• **Work instructions**
From the line with "Segment the black" through the line with "MULTIPOLYGON (((242 108, 216", repeat the entries verbatim, both end lines included, and add nothing.
++++++++++++++++++++
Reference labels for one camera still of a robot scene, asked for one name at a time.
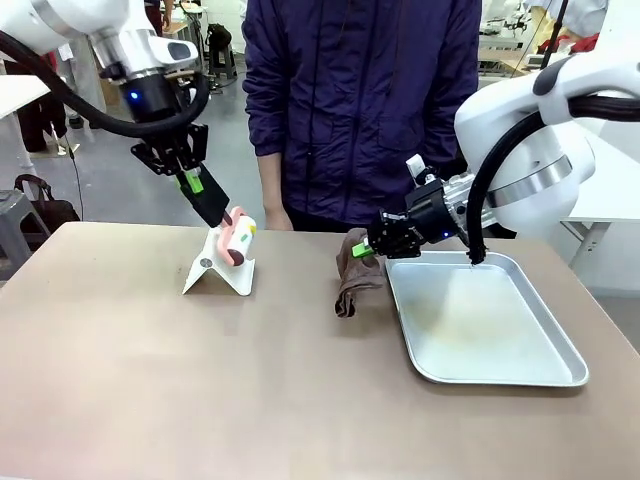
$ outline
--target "brown cloth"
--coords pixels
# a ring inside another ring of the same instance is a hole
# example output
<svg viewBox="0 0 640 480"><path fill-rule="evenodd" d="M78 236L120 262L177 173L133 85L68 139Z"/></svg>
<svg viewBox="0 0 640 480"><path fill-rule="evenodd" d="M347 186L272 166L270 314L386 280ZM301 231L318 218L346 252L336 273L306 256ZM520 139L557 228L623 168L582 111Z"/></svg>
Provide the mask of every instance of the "brown cloth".
<svg viewBox="0 0 640 480"><path fill-rule="evenodd" d="M342 279L340 293L336 300L336 315L340 318L353 317L356 313L356 294L362 290L380 288L384 285L384 276L380 262L374 255L353 258L352 248L366 237L364 228L354 228L347 233L340 253L336 257L338 272Z"/></svg>

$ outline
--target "tray rim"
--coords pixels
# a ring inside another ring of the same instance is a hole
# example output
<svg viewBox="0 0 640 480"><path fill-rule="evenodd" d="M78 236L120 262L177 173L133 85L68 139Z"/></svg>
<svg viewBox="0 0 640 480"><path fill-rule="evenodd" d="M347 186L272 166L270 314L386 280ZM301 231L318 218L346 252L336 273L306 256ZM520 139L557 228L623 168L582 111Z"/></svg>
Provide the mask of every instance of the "tray rim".
<svg viewBox="0 0 640 480"><path fill-rule="evenodd" d="M531 383L531 382L495 381L495 380L481 381L481 380L472 380L472 379L450 380L450 379L437 377L437 376L427 372L424 368L422 368L422 366L416 361L415 355L413 353L413 349L411 348L411 345L409 343L409 339L408 339L407 331L406 331L406 327L405 327L405 321L403 320L402 315L400 314L400 307L398 305L398 296L396 295L396 290L395 290L393 282L391 280L391 270L393 269L393 267L395 265L402 264L402 263L420 264L420 259L425 255L440 256L440 255L451 255L451 254L455 254L457 256L463 256L466 259L466 254L464 252L460 251L460 250L438 250L438 251L423 250L423 251L420 252L420 257L386 259L385 260L385 270L387 272L387 277L389 279L389 285L391 286L391 292L393 294L393 301L394 301L395 306L396 306L396 312L398 314L398 320L400 321L400 327L402 328L402 336L404 337L405 345L407 347L407 353L409 354L409 358L411 359L411 364L413 365L413 367L416 369L416 371L420 375L422 375L423 377L427 378L431 382L434 382L434 383L437 383L437 384L445 384L445 385L496 385L496 386L514 386L514 387L580 388L580 387L585 386L589 382L589 379L591 377L591 372L589 371L589 365L584 360L582 354L576 348L576 346L574 345L574 343L571 340L571 338L564 331L564 328L562 328L562 325L560 325L560 322L558 322L557 318L555 317L555 315L553 314L551 309L549 309L549 307L546 304L546 302L542 299L542 297L538 293L538 290L531 283L531 281L529 280L529 277L527 276L527 274L524 272L522 267L520 267L520 264L518 262L516 262L513 258L511 258L509 255L505 255L503 253L498 253L498 252L487 252L487 258L489 258L489 257L504 258L504 259L508 260L509 262L513 263L513 265L515 265L515 267L519 270L520 274L526 280L526 282L529 285L529 287L531 288L531 290L535 293L535 295L536 295L538 301L540 302L540 304L542 305L542 307L549 314L549 317L553 321L554 326L560 332L560 334L562 335L564 340L567 342L567 344L569 345L569 347L571 348L571 350L573 351L573 353L577 357L577 359L580 361L580 363L584 367L584 369L585 369L584 378L580 379L577 382L572 382L572 383L548 383L548 382L546 382L546 383Z"/></svg>

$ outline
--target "robotic arm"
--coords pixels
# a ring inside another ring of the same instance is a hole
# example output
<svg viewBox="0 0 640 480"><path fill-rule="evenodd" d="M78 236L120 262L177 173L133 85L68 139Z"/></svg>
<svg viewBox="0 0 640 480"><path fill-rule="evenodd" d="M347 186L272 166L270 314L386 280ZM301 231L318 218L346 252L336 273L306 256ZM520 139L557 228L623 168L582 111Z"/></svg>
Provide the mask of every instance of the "robotic arm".
<svg viewBox="0 0 640 480"><path fill-rule="evenodd" d="M38 55L88 35L101 76L119 85L134 123L94 109L44 65ZM229 198L203 165L206 126L191 122L209 99L208 83L193 74L192 102L165 75L191 65L190 42L155 35L142 0L8 0L0 18L0 51L25 65L83 117L107 131L142 142L132 153L158 175L175 175L180 190L212 227L226 218Z"/></svg>
<svg viewBox="0 0 640 480"><path fill-rule="evenodd" d="M635 99L594 95L604 90ZM638 122L637 98L638 61L612 52L570 57L538 74L480 90L455 119L474 177L464 179L466 186L453 195L450 185L430 178L407 196L405 212L380 212L368 229L369 252L412 257L424 243L459 235L477 264L485 258L482 227L488 216L516 232L559 222L575 206L580 184L595 172L595 159L586 140L578 154L567 155L553 126L578 117Z"/></svg>

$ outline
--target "jacket sleeve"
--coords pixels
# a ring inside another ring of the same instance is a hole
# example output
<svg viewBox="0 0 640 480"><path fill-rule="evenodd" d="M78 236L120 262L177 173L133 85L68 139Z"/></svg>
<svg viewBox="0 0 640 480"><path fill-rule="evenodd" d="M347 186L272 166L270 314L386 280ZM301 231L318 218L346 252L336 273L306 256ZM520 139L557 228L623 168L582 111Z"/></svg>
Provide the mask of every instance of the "jacket sleeve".
<svg viewBox="0 0 640 480"><path fill-rule="evenodd" d="M481 0L454 0L438 71L423 111L425 144L421 153L428 163L447 162L456 156L455 115L478 89L481 15Z"/></svg>
<svg viewBox="0 0 640 480"><path fill-rule="evenodd" d="M289 80L287 49L274 0L249 0L242 30L247 42L249 138L258 157L282 152Z"/></svg>

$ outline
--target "black pole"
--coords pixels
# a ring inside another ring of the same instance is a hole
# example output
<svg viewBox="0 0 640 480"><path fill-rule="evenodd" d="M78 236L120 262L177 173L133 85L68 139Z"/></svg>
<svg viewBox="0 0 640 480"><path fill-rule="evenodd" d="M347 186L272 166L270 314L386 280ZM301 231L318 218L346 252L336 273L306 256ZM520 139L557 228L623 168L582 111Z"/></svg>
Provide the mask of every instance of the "black pole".
<svg viewBox="0 0 640 480"><path fill-rule="evenodd" d="M558 35L560 33L560 29L562 28L562 20L564 19L564 14L567 12L567 5L569 5L569 0L562 0L562 5L560 5L560 12L558 13L558 18L556 19L556 24L553 26L553 32L551 33L551 38L549 39L549 45L544 52L544 58L542 59L542 64L540 65L541 70L543 68L547 68L547 66L549 65L549 60L551 59L553 48L558 41Z"/></svg>

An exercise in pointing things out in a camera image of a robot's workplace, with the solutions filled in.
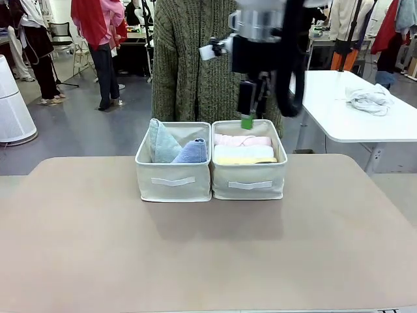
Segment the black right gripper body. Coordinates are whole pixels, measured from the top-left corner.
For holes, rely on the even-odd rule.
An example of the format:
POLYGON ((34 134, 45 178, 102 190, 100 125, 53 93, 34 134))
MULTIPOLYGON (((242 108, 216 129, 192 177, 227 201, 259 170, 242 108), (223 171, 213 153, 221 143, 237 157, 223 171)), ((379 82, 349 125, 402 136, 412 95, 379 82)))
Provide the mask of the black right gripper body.
POLYGON ((233 37, 231 71, 241 74, 270 72, 278 68, 278 43, 253 42, 240 35, 233 37))

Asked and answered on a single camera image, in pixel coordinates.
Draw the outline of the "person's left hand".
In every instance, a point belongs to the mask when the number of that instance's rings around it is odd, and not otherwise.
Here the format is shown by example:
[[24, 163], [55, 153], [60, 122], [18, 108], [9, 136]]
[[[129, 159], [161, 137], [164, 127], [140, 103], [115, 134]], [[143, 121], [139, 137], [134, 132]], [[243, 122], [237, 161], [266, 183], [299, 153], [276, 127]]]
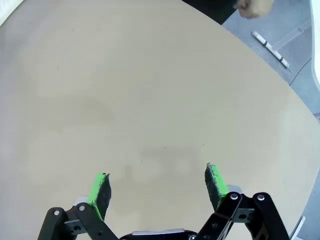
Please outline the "person's left hand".
[[237, 0], [233, 7], [246, 19], [266, 15], [272, 8], [274, 0]]

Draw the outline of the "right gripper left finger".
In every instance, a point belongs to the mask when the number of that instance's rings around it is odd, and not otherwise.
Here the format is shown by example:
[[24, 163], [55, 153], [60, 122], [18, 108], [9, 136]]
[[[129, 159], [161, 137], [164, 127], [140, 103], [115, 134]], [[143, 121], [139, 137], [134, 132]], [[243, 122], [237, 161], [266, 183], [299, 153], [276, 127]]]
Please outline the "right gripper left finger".
[[50, 208], [42, 223], [39, 240], [75, 240], [87, 234], [92, 240], [117, 240], [117, 236], [104, 222], [111, 200], [109, 175], [97, 174], [88, 198], [65, 211]]

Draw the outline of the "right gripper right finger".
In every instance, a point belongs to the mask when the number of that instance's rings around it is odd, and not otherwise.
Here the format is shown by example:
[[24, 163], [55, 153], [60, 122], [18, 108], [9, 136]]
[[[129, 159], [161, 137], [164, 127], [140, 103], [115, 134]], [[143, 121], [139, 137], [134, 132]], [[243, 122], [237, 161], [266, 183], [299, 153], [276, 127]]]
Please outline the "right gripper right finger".
[[229, 190], [218, 167], [211, 163], [207, 164], [204, 178], [214, 213], [197, 233], [198, 240], [224, 240], [234, 223], [245, 224], [253, 240], [290, 238], [268, 193], [247, 197]]

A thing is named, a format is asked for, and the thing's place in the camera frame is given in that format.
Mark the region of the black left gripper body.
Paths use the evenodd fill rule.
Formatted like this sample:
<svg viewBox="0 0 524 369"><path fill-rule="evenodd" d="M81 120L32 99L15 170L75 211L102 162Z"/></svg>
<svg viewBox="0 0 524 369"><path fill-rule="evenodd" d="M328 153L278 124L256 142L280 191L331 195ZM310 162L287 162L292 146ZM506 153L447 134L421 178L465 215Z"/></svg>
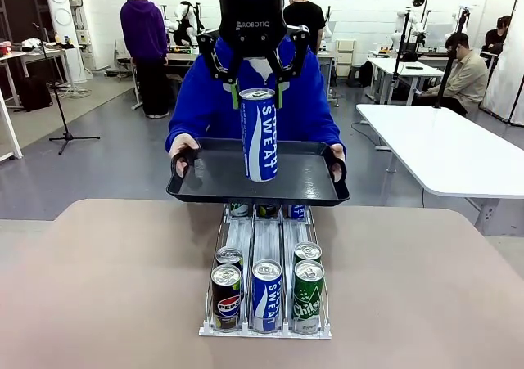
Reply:
<svg viewBox="0 0 524 369"><path fill-rule="evenodd" d="M287 34L283 0L219 0L220 37L244 58L274 52Z"/></svg>

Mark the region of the person's right hand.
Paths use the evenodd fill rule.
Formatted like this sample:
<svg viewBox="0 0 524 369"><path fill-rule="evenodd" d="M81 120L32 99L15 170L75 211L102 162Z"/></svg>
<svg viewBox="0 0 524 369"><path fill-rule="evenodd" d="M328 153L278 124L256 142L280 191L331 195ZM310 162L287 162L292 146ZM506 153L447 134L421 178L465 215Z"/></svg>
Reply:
++++++++++++++++++++
• **Answer box**
Segment the black right gripper body. Coordinates are whole pixels, measured from the top-left corner.
For holes, rely on the even-odd rule.
An example of the format:
POLYGON ((34 134, 45 178, 102 190, 100 125, 53 93, 34 134))
MULTIPOLYGON (((242 108, 216 129, 192 177, 227 201, 259 170, 242 108), (223 171, 213 153, 221 143, 237 157, 223 171)), ((379 82, 349 125, 402 136, 412 95, 379 82)))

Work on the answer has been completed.